Some of the judgmental comments on here make me sick. Try and imagine what it must feel like for a child to be put in such a position. For a child to feel so unloved and unwanted. It isn't always the child's fault.....there are some horrific 'parents' out there! It's only natural that you carry the after effects with you for the rest of your life (and counselling isn't easy to come by).

alwayswrighty · 28/11/2021 12:23

Best advice I was ever given was that the best revenge is to live life well.

I think you are living proof of that and you should be immensely proud of yourself.

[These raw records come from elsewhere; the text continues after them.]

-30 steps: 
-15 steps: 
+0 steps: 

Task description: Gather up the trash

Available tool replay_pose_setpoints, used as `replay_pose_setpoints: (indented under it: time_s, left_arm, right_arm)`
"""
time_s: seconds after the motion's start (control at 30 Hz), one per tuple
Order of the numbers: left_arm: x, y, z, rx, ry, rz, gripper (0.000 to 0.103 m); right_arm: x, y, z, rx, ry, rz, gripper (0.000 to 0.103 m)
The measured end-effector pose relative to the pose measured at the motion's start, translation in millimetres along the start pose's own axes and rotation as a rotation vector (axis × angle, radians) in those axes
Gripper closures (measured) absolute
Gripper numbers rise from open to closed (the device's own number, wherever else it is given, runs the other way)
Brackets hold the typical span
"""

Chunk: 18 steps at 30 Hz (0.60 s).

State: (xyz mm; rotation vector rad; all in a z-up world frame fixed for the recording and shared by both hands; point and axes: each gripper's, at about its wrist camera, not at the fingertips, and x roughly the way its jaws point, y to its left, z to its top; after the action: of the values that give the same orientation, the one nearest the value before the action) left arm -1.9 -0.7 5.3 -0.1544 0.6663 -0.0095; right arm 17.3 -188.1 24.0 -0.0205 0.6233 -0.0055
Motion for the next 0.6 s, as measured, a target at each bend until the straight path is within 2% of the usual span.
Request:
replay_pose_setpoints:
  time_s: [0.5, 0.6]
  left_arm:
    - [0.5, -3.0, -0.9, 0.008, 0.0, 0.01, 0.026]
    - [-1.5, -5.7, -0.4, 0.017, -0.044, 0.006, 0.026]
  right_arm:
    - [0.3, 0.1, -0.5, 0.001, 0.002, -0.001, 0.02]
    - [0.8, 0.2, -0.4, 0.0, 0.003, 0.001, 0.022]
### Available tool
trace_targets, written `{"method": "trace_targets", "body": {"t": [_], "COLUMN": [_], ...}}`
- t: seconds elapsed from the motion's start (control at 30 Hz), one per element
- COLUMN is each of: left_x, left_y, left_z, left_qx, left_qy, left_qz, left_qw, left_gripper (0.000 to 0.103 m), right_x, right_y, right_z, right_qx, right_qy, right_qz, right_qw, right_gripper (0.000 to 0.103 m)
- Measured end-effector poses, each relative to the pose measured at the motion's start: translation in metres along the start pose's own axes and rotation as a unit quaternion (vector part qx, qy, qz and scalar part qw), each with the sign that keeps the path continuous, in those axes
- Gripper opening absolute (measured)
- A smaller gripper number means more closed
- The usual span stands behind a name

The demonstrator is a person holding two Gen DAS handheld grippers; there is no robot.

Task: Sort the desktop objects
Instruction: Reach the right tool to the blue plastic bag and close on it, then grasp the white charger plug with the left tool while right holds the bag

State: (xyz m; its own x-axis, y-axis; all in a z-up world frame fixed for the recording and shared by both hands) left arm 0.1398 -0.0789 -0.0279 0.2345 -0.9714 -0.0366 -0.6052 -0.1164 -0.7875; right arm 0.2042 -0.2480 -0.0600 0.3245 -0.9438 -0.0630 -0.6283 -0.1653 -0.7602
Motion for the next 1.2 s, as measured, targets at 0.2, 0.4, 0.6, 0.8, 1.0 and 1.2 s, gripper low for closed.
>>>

Thelnebriati · 28/11/2021 12:24

I was kicked out at 17 and had no choice but to move in with my older boyfriend. My parents took my savings (my leaving home money from Saturday and holiday jobs) and used to to pay a bill, so I had no money. I couldn't finish A levels or go to university and it changed the course of my life. I spent the next few years being homeless or in insecure accommodation, in low paid jobs. I'm also NC with my family.
I'm no longer angry about it, but I'm not going to ignore the fact that my life could have been very different if I'd had an education.

ESGdance · 28/11/2021 13:07

Do you have siblings or other extended family connections?

StarryNightSparkles · 28/11/2021 16:14

@Sunnysidegold

Who was the first person you got help from?

When did you get hope that things would get better?

I always had to hold on to a deep hope that my life would get better and a realisation that it was all down to me to make it happen. For a long time I had barriers up and it was me against the world.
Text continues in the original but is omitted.